All of the data is to be printed again exactly as it appears.

» **Records for this exercise**:
* * * * * * *

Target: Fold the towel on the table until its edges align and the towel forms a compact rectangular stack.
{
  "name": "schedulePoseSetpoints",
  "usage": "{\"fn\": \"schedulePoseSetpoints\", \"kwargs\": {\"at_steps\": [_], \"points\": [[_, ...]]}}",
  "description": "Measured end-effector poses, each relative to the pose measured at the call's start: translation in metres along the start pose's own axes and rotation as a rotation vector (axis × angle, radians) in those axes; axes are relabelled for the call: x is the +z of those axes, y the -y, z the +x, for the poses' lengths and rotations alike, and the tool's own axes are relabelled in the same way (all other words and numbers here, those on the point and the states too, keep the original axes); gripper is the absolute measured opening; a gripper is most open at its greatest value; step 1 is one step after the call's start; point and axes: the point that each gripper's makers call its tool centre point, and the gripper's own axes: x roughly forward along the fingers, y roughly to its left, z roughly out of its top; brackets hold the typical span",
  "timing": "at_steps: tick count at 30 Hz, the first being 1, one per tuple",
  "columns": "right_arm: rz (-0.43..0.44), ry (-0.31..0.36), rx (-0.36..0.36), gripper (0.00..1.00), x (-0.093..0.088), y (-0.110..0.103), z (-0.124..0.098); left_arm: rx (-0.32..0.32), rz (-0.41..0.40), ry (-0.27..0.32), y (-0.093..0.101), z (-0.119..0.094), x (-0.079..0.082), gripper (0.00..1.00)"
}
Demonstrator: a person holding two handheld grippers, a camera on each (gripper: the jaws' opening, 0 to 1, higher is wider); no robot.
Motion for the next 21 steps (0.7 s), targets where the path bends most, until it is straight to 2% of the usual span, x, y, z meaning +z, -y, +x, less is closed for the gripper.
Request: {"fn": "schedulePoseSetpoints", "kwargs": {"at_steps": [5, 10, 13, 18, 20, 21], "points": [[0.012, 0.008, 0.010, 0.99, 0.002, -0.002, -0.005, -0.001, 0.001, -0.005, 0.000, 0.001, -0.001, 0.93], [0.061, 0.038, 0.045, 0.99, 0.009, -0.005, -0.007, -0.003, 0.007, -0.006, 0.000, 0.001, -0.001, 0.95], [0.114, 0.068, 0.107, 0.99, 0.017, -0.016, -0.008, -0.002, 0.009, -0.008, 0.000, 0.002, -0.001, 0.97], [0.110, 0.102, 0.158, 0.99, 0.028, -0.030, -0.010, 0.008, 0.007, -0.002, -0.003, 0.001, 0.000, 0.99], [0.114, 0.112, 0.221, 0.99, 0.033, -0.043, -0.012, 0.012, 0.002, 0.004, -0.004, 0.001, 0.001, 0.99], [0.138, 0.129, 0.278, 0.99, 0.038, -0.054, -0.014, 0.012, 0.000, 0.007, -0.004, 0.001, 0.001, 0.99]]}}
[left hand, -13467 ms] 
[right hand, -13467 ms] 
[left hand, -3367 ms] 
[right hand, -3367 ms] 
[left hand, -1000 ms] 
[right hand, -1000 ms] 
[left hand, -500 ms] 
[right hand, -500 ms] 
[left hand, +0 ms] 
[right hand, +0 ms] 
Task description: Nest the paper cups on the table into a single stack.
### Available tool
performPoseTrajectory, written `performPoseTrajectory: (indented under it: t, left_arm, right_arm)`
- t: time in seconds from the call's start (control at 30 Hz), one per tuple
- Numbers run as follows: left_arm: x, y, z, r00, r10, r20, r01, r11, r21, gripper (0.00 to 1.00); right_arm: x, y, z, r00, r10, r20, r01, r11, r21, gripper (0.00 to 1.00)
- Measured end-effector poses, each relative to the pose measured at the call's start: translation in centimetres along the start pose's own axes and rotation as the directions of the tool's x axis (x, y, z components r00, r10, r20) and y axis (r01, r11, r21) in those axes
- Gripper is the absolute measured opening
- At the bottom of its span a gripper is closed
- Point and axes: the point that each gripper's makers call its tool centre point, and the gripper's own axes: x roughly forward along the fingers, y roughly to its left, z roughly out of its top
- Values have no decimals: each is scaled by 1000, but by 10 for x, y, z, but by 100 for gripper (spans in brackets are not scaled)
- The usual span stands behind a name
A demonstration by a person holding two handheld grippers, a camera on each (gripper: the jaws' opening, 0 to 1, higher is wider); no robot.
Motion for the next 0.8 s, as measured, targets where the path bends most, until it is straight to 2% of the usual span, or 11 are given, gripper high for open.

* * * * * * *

» **Expected answer**:
Target: Fold the towel on the table until its edges align and the towel forms a compact rectangular stack.
{
  "name": "schedulePoseSetpoints",
  "usage": "{\"fn\": \"schedulePoseSetpoints\", \"kwargs\": {\"at_steps\": [_], \"points\": [[_, ...]]}}",
  "description": "Measured end-effector poses, each relative to the pose measured at the call's start: translation in metres along the start pose's own axes and rotation as a rotation vector (axis × angle, radians) in those axes; axes are relabelled for the call: x is the +z of those axes, y the -y, z the +x, for the poses' lengths and rotations alike, and the tool's own axes are relabelled in the same way (all other words and numbers here, those on the point and the states too, keep the original axes); gripper is the absolute measured opening; a gripper is most open at its greatest value; step 1 is one step after the call's start; point and axes: the point that each gripper's makers call its tool centre point, and the gripper's own axes: x roughly forward along the fingers, y roughly to its left, z roughly out of its top; brackets hold the typical span",
  "timing": "at_steps: tick count at 30 Hz, the first being 1, one per tuple",
  "columns": "right_arm: rz (-0.43..0.44), ry (-0.31..0.36), rx (-0.36..0.36), gripper (0.00..1.00), x (-0.093..0.088), y (-0.110..0.103), z (-0.124..0.098); left_arm: rx (-0.32..0.32), rz (-0.41..0.40), ry (-0.27..0.32), y (-0.093..0.101), z (-0.119..0.094), x (-0.079..0.082), gripper (0.00..1.00)"
}
Demonstrator: a person holding two handheld grippers, a camera on each (gripper: the jaws' opening, 0 to 1, higher is wider); no robot.
Motion for the next 21 steps (0.7 s), targets where the path bends most, until it is straight to 2% of the usual span, x, y, z meaning +z, -y, +x, less is closed for the gripper.
Request: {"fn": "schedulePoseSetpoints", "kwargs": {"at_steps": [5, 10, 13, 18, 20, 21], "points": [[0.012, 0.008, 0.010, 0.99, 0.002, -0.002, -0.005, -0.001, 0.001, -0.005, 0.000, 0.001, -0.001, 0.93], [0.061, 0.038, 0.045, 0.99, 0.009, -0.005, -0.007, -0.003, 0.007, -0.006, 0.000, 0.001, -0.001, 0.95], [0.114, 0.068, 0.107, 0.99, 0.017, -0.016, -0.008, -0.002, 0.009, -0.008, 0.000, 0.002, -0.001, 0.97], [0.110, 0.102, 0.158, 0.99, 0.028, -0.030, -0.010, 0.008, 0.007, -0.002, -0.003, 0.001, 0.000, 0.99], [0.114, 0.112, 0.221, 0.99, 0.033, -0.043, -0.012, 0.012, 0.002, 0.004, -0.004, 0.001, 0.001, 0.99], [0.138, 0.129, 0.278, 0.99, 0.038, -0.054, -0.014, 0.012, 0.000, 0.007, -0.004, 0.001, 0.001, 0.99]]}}
[left hand, -13467 ms] 
[right hand, -13467 ms] 
[left hand, -3367 ms] 
[right hand, -3367 ms] 
[left hand, -1000 ms] 
[right hand, -1000 ms] 
[left hand, -500 ms] 
[right hand, -500 ms] 
[left hand, +0 ms] 
[right hand, +0 ms] 
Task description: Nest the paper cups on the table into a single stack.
### Available tool
performPoseTrajectory, written `performPoseTrajectory: (indented under it: t, left_arm, right_arm)`
- t: time in seconds from the call's start (control at 30 Hz), one per tuple
- Numbers run as follows: left_arm: x, y, z, r00, r10, r20, r01, r11, r21, gripper (0.00 to 1.00); right_arm: x, y, z, r00, r10, r20, r01, r11, r21, gripper (0.00 to 1.00)
- Measured end-effector poses, each relative to the pose measured at the call's start: translation in centimetres along the start pose's own axes and rotation as the directions of the tool's x axis (x, y, z components r00, r10, r20) and y axis (r01, r11, r21) in those axes
- Gripper is the absolute measured opening
- At the bottom of its span a gripper is closed
- Point and axes: the point that each gripper's makers call its tool centre point, and the gripper's own axes: x roughly forward along the fingers, y roughly to its left, z roughly out of its top
- Values have no decimals: each is scaled by 1000, but by 10 for x, y, z, but by 100 for gripper (spans in brackets are not scaled)
- The usual span stands behind a name
A demonstration by a person holding two handheld grippers, a camera on each (gripper: the jaws' opening, 0 to 1, higher is wider); no robot.
Motion for the next 0.8 s, as measured, targets where the path bends most, until it is straight to 2% of the usual span, or 11 are given, gripper high for open.

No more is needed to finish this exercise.